## WORK TO BE COMPLETED
Only the count is needed. Count the lines below with the word "labels" in them.

## TASK INPUT
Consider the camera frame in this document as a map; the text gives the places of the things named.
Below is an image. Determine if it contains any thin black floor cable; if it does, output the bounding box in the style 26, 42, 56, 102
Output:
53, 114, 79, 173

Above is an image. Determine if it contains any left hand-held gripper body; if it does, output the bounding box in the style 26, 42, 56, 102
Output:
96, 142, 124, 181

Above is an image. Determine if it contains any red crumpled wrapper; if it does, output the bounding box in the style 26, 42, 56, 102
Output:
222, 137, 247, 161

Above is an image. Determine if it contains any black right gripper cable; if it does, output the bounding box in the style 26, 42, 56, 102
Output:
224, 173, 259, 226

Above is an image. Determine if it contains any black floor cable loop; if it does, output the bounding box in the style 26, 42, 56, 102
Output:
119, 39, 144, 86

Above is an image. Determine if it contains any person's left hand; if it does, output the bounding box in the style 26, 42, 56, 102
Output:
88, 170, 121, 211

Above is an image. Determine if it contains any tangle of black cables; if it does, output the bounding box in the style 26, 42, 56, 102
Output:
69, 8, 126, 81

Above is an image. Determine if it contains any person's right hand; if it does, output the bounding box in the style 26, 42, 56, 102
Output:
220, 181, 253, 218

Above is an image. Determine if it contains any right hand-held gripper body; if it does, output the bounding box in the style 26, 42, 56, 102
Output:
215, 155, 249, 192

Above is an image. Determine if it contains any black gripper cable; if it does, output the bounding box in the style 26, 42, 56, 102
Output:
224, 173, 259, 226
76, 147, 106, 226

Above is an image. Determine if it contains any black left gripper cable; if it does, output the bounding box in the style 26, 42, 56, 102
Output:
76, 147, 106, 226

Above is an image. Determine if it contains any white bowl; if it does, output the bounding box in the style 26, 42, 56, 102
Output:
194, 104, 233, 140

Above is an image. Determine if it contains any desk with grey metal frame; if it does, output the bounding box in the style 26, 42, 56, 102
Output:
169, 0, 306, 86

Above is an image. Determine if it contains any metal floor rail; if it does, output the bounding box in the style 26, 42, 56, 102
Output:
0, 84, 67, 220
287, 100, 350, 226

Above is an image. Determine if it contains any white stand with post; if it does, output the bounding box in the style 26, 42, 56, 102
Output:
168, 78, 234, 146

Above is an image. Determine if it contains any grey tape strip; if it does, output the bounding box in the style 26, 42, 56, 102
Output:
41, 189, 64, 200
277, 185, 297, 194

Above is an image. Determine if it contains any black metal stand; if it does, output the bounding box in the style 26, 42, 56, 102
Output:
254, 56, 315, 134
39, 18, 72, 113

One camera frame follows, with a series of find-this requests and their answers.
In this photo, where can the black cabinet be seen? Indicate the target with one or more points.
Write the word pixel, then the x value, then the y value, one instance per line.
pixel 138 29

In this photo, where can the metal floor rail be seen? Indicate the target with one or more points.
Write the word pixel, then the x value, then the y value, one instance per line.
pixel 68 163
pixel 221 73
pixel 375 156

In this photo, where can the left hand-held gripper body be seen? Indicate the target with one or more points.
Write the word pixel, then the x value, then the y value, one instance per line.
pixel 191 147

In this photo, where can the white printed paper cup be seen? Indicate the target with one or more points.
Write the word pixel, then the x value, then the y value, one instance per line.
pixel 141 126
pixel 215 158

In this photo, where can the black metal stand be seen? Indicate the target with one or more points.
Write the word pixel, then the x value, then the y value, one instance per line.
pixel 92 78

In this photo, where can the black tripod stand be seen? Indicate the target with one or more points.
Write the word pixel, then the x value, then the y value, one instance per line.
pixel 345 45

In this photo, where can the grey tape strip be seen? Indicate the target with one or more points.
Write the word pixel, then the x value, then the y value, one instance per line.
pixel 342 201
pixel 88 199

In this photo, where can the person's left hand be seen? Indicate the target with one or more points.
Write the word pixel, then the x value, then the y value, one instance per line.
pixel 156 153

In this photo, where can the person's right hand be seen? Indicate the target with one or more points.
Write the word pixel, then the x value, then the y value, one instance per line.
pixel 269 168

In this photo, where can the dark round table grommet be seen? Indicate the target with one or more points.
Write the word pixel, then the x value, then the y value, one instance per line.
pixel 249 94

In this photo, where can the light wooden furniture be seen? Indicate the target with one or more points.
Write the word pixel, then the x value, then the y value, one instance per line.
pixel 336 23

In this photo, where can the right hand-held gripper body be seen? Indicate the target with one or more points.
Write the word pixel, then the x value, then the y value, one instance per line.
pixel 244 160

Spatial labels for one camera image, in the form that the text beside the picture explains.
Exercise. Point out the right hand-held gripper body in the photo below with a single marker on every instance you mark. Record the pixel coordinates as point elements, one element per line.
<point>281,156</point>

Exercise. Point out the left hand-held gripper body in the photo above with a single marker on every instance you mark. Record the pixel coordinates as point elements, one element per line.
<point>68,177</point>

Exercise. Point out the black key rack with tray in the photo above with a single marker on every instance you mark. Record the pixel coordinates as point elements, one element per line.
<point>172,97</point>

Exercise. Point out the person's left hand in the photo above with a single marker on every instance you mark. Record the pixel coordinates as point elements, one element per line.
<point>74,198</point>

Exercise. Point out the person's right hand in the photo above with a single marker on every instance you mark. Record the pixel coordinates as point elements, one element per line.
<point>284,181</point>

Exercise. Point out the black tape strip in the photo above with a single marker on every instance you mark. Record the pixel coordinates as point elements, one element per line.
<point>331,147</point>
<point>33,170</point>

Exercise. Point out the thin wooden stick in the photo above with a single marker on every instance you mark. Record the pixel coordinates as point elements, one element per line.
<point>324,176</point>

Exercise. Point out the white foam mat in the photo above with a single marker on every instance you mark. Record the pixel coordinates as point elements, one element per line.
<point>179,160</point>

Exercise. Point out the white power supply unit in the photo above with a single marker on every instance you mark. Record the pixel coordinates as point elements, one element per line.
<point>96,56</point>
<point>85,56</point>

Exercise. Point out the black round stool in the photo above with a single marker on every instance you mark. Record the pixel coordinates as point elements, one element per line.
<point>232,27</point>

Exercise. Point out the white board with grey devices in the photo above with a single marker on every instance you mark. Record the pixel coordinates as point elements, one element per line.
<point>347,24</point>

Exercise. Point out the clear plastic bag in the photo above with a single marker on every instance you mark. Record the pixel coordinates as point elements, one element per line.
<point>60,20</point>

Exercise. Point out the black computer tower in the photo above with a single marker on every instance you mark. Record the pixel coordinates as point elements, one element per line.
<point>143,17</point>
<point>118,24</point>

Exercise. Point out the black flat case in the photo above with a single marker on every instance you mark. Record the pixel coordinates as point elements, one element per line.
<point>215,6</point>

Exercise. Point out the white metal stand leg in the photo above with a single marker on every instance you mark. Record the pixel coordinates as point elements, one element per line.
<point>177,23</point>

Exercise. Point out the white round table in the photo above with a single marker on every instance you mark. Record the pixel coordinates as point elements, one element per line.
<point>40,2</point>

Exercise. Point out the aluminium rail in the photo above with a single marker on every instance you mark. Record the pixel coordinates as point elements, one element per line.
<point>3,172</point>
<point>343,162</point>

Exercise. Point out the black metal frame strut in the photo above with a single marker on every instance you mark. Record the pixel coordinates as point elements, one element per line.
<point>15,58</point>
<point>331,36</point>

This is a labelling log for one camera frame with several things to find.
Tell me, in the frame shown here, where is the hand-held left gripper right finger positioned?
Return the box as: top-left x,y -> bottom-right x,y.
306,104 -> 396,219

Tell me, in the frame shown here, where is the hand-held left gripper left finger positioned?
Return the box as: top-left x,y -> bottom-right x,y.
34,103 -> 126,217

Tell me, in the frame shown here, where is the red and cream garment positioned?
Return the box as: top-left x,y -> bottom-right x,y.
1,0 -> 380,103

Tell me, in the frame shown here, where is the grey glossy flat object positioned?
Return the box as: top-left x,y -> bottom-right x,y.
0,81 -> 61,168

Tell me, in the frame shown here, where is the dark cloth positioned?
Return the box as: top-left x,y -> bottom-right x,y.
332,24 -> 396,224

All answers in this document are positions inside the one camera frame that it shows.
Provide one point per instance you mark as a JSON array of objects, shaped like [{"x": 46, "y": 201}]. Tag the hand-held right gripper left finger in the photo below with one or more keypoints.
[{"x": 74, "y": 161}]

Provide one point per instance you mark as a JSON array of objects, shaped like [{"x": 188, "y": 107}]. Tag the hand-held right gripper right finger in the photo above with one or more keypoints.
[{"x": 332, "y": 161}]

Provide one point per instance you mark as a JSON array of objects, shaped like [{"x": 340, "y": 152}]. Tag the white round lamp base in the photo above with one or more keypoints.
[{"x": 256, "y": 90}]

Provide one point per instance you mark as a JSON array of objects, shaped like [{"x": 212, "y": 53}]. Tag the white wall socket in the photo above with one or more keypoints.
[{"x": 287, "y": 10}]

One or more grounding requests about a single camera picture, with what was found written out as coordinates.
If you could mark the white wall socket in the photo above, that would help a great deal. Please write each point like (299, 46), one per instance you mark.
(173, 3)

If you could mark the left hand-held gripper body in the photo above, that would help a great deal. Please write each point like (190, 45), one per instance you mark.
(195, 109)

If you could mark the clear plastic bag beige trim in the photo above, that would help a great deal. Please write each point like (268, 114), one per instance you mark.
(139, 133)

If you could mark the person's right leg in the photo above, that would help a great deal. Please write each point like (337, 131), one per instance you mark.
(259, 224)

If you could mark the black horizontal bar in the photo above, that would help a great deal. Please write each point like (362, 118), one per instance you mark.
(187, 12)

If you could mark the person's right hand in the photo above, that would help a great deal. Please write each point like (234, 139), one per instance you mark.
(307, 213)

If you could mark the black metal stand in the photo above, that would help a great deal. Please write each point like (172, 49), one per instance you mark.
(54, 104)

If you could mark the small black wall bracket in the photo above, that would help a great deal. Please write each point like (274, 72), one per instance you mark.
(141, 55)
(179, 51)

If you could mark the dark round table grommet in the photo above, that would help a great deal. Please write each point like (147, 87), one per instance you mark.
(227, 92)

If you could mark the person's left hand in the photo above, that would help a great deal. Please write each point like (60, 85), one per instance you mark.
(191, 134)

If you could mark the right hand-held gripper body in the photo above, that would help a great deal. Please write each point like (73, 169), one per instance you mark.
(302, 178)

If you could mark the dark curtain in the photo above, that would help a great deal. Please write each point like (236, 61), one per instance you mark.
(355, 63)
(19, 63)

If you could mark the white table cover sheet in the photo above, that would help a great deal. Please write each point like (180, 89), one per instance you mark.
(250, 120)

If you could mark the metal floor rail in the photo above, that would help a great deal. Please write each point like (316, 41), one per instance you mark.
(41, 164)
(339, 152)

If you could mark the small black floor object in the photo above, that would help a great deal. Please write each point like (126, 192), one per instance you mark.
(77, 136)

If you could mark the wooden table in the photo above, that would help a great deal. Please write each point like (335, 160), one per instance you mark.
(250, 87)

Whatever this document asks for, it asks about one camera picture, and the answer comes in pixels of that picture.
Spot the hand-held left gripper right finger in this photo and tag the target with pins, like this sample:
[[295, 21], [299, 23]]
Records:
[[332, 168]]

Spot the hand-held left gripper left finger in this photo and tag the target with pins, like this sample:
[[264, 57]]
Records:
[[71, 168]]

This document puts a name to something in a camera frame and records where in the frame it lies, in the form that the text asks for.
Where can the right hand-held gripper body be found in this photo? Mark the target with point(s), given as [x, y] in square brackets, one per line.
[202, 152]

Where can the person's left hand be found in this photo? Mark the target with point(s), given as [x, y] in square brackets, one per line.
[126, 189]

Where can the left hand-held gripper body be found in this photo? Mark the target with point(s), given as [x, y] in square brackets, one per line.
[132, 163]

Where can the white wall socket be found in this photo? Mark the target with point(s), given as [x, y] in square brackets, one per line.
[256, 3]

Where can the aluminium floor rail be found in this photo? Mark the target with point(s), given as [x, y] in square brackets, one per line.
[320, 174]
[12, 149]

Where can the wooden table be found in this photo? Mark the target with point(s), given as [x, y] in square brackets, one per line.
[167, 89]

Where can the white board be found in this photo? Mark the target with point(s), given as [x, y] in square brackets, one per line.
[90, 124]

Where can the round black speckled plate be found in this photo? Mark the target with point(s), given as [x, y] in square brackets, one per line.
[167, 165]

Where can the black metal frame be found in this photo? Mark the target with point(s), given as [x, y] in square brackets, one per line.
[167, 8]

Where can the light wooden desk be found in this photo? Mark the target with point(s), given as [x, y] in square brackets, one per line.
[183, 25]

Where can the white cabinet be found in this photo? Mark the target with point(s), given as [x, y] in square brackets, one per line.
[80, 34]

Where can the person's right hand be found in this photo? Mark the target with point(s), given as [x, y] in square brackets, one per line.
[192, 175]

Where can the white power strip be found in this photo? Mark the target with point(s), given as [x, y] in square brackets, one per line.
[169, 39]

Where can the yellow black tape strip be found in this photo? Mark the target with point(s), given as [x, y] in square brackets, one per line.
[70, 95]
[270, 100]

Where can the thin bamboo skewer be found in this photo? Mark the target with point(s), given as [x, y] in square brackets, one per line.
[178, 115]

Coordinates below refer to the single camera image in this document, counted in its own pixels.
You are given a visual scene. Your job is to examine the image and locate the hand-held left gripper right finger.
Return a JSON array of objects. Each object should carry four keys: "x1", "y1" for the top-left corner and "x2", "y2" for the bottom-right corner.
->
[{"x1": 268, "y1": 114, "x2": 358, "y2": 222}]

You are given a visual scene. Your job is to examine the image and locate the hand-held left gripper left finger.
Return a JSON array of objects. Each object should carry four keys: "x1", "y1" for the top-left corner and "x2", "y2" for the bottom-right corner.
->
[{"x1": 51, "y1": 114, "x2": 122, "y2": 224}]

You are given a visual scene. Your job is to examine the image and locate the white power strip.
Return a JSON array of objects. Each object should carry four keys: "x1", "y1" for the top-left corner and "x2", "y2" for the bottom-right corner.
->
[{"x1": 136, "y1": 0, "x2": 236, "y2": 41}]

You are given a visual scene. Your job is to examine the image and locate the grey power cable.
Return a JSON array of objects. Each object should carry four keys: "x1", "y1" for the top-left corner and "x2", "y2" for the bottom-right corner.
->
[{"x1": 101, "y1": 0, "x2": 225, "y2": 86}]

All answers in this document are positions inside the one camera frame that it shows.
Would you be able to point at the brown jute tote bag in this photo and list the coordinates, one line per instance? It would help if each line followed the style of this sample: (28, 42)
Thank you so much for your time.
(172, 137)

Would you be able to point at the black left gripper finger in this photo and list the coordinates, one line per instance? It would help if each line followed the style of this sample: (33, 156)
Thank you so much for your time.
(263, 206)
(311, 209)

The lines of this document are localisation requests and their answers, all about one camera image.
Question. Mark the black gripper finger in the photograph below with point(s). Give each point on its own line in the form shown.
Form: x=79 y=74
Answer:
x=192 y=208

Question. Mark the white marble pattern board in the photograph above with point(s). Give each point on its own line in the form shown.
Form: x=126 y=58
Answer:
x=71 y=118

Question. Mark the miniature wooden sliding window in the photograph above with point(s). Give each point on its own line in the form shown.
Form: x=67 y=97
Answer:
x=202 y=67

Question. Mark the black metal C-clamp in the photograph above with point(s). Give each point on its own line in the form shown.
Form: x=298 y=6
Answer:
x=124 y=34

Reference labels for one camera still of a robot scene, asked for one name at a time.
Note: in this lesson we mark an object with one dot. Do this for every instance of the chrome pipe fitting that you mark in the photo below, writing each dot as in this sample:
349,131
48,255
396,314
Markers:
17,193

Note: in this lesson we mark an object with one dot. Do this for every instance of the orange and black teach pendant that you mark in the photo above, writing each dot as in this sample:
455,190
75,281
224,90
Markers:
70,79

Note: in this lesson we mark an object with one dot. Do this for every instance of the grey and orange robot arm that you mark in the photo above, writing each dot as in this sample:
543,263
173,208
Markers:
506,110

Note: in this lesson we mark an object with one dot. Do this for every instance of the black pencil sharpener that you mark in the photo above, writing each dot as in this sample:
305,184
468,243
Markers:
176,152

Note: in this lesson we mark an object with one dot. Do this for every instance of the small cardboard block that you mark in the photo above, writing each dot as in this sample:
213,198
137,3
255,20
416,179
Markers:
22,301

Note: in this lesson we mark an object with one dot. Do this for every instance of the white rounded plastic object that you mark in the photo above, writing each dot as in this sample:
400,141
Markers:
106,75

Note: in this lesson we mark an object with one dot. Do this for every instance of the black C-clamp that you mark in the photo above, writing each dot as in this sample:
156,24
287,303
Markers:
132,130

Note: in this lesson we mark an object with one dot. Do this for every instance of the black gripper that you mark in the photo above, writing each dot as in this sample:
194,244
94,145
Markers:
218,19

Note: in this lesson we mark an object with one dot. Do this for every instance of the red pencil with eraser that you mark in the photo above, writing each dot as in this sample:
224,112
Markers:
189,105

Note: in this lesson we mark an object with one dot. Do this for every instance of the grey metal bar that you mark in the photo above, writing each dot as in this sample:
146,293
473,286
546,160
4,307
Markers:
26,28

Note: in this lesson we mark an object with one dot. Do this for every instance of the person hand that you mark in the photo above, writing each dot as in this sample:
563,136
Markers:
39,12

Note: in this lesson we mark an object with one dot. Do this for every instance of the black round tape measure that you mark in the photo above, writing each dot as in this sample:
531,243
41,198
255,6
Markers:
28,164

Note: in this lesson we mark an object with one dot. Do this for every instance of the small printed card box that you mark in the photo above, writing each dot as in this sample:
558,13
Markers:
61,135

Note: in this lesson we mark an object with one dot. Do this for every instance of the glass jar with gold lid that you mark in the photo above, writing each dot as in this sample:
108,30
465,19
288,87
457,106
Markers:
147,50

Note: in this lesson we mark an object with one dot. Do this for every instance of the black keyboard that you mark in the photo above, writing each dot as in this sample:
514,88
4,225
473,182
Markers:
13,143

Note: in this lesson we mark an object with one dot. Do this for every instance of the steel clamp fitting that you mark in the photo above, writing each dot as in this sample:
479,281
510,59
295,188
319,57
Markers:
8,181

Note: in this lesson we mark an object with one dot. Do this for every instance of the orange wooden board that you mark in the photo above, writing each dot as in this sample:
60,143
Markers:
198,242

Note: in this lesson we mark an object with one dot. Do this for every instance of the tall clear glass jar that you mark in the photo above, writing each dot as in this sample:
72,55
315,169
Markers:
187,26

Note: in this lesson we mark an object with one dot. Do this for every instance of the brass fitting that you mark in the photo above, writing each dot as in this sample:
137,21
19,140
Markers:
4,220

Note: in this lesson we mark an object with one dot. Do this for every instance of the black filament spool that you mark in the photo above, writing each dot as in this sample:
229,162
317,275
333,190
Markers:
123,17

## ANSWER BOX
2